REQUIREMENT. All of the material must be duplicated exactly, line by line.

RECORDED DATA.
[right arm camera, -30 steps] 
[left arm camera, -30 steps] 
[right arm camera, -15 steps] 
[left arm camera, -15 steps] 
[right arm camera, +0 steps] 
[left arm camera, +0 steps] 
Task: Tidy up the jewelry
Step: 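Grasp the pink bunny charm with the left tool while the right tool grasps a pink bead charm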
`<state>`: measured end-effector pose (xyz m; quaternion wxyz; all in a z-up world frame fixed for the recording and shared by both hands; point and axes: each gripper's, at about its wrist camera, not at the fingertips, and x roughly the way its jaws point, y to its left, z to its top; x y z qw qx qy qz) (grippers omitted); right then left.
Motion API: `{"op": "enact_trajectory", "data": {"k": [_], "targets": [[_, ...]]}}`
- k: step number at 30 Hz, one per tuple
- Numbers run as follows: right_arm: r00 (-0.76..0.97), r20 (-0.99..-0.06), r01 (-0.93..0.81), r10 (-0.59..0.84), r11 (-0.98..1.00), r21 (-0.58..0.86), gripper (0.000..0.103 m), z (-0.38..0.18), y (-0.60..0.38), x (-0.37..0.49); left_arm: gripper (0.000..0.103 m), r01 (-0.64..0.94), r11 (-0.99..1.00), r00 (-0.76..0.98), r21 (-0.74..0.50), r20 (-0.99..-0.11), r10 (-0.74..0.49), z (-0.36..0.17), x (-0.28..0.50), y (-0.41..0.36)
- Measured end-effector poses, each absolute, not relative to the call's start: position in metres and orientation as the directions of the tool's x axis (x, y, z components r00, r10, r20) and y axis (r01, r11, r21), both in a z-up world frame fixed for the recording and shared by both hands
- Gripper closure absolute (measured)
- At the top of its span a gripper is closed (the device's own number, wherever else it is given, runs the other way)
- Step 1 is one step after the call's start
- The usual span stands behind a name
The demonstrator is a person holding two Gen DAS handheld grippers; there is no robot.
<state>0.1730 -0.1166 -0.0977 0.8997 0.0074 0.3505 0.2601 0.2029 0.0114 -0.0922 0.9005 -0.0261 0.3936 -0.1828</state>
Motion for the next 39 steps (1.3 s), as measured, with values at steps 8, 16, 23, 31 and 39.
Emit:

SOLUTION.
[right arm camera, -30 steps] 
[left arm camera, -30 steps] 
[right arm camera, -15 steps] 
[left arm camera, -15 steps] 
[right arm camera, +0 steps] 
[left arm camera, +0 steps] 
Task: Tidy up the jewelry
Step: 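Grasp the pink bunny charm with the left tool while the right tool grasps a pink bead charm
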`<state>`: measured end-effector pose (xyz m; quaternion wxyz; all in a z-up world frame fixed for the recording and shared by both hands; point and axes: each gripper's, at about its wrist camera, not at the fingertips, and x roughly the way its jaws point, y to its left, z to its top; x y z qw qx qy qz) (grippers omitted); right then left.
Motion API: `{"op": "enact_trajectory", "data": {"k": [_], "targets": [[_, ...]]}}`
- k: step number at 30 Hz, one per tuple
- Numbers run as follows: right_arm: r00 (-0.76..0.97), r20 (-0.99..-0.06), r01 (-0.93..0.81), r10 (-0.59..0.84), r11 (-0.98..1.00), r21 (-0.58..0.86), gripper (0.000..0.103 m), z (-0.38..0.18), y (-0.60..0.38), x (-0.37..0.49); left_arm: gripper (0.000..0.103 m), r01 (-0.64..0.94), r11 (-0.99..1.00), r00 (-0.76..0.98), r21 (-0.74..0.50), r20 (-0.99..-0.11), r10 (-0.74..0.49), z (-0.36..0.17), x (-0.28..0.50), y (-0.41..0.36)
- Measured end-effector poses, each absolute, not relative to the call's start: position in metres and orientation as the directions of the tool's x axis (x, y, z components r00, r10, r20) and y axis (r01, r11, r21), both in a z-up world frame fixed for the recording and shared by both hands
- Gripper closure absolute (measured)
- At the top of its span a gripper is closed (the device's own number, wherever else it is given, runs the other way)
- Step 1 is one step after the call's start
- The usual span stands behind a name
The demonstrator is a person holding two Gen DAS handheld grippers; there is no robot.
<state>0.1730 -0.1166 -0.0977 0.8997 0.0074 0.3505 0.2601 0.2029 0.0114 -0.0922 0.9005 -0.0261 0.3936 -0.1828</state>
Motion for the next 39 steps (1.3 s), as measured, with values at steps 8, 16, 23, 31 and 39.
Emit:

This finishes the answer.